Is Microsoft Visual C++ required for BigFix version 9.5.5?

iamshelly 2023-05-15 03:05:41 UTC #1

On our BigFix Root server, Visual C++ is installed and has a critical vulnerability, but the patch is currently unavailable in the console.

Can you help me on the following:

a. Where can we find this patch in BigFix console?

b. Is it possible to uninstall the Visual C++ 2010 component from the BigFix Root Server+MS SQL Database Server and the BigFix Web Report Server+BigFix Compliance Server without impacting the functioning of the BigFix services?

c. Is it possible to manually install the VC_redist.x64.exe, downloaded from https://learn.microsoft.com/en-us/cpp/windows/latest-supported-vc-redist?view=msvc-170, on the BigFix Root Server+MS SQL Database Server and the BigFix Web Report Server+BigFix Compliance Server?

Thank you in advance!

JasonWalker 2023-05-15 03:18:56 UTC #2

I wanted to verify that version - BigFix 9.5.5 ? That’s quite an old version.

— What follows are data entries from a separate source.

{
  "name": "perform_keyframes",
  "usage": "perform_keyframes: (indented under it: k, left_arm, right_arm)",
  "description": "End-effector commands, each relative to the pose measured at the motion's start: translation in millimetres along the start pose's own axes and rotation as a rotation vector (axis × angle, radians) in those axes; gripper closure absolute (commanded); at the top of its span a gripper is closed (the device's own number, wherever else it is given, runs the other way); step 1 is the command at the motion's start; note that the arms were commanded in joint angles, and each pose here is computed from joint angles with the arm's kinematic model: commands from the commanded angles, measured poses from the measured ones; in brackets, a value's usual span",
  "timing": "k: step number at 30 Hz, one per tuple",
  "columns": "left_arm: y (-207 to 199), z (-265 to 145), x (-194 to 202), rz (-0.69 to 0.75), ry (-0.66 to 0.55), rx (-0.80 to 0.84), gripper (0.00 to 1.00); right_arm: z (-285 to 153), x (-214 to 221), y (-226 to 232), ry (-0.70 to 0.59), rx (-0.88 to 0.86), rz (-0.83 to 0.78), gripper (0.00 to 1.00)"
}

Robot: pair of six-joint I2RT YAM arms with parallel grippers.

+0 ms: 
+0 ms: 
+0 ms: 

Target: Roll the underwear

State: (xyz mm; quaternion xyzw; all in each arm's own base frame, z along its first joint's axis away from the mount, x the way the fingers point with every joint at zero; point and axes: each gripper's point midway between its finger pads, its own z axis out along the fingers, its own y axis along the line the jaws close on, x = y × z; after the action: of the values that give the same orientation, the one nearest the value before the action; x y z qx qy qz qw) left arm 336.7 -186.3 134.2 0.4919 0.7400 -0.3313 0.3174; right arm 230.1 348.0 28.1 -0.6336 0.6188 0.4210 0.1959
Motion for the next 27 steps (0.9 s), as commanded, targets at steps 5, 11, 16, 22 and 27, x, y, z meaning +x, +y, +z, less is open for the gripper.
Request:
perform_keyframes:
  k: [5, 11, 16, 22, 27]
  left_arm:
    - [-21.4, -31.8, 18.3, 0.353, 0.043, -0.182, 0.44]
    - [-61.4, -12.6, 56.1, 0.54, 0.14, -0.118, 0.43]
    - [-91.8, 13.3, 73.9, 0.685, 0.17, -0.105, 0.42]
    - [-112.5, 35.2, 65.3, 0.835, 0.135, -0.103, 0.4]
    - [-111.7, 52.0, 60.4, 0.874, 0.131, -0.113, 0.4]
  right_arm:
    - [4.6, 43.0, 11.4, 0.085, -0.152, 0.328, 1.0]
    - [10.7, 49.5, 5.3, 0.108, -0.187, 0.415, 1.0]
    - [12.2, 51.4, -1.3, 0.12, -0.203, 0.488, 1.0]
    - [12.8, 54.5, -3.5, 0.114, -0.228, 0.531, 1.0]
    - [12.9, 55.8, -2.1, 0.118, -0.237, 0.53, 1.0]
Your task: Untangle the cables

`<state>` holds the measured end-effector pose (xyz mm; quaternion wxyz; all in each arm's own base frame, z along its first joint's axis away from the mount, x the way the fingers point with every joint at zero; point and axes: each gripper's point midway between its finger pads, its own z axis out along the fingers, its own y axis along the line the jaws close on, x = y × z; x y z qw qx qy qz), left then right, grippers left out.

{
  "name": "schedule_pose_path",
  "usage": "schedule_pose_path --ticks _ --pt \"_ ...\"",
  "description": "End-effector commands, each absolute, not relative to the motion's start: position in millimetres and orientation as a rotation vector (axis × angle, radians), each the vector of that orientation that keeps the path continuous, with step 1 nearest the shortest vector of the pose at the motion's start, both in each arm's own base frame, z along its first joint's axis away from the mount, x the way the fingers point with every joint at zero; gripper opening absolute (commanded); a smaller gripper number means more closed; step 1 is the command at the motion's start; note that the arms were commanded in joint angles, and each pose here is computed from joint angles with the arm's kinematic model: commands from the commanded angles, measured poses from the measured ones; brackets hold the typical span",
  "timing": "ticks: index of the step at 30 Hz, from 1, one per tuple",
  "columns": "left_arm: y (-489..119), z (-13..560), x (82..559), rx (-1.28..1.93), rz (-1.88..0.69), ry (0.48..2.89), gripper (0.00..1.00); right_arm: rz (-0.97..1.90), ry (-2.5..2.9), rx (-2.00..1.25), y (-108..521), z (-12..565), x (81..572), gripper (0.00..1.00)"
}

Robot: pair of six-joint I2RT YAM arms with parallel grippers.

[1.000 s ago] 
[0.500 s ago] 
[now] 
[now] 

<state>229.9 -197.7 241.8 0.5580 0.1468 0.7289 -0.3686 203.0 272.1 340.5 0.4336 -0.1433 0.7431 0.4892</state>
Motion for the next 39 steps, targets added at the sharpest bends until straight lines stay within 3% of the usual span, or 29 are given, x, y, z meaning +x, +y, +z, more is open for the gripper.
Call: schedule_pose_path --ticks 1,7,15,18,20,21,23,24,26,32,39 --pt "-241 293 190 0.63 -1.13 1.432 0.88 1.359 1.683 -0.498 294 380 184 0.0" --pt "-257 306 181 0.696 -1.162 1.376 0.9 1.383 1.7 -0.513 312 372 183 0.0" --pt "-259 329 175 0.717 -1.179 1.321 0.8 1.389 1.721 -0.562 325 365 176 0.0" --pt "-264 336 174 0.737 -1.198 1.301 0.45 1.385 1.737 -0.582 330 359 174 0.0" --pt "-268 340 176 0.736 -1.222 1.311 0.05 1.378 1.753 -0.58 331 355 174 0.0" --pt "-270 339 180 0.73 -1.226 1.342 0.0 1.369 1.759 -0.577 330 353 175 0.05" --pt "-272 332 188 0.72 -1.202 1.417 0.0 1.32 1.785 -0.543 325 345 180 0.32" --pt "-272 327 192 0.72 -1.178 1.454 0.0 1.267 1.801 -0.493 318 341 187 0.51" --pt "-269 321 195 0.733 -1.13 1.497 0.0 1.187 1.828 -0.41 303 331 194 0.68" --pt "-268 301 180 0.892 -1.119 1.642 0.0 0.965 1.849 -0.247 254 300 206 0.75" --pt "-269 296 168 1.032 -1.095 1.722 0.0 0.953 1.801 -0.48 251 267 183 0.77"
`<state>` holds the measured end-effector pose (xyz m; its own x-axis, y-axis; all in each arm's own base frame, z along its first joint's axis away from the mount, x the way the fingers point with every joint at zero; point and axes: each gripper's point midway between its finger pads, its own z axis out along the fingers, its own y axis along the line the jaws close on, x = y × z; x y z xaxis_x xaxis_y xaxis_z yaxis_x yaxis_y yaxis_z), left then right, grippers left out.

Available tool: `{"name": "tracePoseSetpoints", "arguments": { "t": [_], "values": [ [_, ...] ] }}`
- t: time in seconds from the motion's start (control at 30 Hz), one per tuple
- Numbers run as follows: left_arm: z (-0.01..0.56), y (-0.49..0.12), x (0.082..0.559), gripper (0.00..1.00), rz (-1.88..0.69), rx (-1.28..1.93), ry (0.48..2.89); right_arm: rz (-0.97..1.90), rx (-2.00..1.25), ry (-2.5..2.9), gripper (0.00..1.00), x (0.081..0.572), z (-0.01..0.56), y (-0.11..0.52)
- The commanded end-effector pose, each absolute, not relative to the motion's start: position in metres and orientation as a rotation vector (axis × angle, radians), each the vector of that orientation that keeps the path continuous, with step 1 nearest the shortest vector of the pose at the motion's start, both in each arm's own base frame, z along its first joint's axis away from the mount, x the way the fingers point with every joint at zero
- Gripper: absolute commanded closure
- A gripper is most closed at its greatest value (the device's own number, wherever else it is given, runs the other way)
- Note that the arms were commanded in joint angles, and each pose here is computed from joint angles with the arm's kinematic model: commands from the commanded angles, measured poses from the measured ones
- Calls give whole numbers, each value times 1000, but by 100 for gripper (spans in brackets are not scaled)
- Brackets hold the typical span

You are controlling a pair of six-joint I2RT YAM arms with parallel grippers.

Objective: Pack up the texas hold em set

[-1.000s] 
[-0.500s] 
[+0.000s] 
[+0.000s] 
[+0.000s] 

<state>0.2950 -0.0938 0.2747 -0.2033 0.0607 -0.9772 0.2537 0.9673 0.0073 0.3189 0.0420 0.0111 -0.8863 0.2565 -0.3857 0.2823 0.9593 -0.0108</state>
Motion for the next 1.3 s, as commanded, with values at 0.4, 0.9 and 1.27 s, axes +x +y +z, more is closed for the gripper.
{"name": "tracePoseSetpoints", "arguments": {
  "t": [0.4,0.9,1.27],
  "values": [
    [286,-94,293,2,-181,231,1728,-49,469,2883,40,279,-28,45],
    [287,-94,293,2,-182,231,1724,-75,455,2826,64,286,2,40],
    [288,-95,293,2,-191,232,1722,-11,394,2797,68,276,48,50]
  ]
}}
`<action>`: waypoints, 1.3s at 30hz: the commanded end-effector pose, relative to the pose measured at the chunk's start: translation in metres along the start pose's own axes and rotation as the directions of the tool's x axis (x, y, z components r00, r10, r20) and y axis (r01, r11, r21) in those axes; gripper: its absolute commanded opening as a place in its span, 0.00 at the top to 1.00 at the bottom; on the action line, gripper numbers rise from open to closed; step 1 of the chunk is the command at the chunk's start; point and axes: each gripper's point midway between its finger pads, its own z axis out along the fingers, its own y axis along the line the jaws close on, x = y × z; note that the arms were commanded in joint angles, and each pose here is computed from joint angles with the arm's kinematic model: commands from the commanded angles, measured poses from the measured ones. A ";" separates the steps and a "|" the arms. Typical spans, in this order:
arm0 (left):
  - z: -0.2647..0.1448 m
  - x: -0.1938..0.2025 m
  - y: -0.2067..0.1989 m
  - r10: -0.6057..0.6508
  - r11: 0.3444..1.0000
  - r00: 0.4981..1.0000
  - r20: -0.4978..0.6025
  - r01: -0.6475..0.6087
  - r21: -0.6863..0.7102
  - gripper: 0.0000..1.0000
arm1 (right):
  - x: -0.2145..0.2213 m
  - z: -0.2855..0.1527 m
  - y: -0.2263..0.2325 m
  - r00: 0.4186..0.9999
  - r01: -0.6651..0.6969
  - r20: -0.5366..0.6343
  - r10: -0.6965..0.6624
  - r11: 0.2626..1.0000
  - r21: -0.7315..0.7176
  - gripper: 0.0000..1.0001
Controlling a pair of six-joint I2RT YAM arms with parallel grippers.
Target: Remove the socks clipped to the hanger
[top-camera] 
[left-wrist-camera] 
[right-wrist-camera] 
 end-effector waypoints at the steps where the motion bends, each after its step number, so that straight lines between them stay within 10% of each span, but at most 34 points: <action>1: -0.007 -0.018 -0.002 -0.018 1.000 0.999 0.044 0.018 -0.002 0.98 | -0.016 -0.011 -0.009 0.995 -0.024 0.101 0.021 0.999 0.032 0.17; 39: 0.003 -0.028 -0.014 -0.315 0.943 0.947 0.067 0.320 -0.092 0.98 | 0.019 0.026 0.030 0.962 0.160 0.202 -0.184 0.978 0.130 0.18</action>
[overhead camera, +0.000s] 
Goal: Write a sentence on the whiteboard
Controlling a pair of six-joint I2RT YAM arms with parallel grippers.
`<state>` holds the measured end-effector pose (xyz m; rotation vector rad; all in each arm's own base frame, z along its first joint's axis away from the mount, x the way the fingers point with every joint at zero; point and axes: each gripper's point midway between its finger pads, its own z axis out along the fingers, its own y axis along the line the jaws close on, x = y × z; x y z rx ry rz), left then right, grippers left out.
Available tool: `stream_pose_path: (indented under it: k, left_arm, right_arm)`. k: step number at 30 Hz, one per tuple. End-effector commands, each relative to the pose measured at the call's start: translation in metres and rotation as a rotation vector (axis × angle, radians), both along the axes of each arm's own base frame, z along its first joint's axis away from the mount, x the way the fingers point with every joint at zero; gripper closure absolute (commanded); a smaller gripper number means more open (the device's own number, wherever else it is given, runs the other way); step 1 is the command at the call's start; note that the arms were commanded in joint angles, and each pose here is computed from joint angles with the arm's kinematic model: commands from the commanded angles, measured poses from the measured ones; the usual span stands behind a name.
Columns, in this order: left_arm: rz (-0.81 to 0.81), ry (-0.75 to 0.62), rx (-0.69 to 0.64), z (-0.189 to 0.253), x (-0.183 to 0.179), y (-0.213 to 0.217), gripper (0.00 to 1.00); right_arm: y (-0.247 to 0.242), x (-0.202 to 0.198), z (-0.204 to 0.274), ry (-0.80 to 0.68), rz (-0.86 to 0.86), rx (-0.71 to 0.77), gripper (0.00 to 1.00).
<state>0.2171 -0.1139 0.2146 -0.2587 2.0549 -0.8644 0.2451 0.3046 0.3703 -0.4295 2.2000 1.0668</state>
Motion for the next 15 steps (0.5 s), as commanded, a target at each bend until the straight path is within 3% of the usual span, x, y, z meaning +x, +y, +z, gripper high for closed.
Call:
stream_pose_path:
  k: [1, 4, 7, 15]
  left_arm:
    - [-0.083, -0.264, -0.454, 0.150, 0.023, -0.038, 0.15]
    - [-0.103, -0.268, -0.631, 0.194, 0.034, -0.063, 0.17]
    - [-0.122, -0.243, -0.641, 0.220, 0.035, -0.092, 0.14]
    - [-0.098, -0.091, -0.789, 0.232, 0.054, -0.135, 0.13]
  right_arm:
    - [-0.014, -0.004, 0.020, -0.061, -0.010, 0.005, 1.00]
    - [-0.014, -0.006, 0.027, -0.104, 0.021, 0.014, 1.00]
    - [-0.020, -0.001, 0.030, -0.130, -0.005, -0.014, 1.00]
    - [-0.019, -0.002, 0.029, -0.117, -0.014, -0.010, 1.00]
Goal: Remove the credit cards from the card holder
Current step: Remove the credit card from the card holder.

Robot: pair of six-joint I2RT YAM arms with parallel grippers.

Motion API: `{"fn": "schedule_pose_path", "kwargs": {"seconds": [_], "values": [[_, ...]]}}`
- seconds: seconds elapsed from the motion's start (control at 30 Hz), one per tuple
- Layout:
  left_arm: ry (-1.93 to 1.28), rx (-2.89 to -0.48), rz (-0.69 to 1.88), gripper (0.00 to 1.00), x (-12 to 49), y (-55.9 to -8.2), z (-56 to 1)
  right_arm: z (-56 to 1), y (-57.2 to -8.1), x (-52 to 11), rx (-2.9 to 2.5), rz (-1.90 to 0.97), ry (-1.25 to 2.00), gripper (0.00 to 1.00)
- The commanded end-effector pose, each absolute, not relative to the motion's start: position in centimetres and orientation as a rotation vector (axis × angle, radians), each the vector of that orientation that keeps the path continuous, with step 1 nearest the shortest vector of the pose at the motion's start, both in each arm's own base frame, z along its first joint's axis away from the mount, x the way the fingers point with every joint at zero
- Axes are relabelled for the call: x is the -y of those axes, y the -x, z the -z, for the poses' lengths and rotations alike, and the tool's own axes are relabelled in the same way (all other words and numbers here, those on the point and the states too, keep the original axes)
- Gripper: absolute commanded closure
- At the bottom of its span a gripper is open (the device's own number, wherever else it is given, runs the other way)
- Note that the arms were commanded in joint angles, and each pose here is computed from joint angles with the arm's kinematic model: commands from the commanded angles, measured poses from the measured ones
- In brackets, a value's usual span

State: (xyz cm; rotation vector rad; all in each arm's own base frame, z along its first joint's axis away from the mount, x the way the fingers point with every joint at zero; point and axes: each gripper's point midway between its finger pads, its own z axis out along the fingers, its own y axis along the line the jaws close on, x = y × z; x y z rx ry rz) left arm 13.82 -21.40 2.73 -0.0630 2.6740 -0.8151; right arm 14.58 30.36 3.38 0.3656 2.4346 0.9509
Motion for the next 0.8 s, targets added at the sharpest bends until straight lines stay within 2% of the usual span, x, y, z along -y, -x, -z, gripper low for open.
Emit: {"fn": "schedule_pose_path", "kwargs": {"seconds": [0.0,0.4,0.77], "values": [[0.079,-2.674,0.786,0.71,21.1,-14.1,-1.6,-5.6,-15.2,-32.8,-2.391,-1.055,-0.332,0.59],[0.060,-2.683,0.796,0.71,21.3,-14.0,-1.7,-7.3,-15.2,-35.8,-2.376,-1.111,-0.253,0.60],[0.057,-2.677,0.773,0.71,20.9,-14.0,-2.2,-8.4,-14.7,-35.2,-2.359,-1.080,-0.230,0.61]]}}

You’d also need to consider SQL Server’s dependencies, and I don’t see which version of SQL you’re running.

You likely cannot uninstall VC++ 2010 without breaking functionality.

You can likely download and install the latest patch of Visual C++ 2010 runtime, but you’ll need to stick to 2010 for either the SQL Server or BigFix itself.

I’d also strongly suggest planning to upgrade your BigFix installation to a current supported version as well. There are many more vulnerabilities besides the VC++ runtime to worry about.

I’ll check at the office tomorrow, I expect we had Fixlets for Visual C++ 2010 but they might have been removed - the runtime has been unsupported by Microsoft for almost three years now.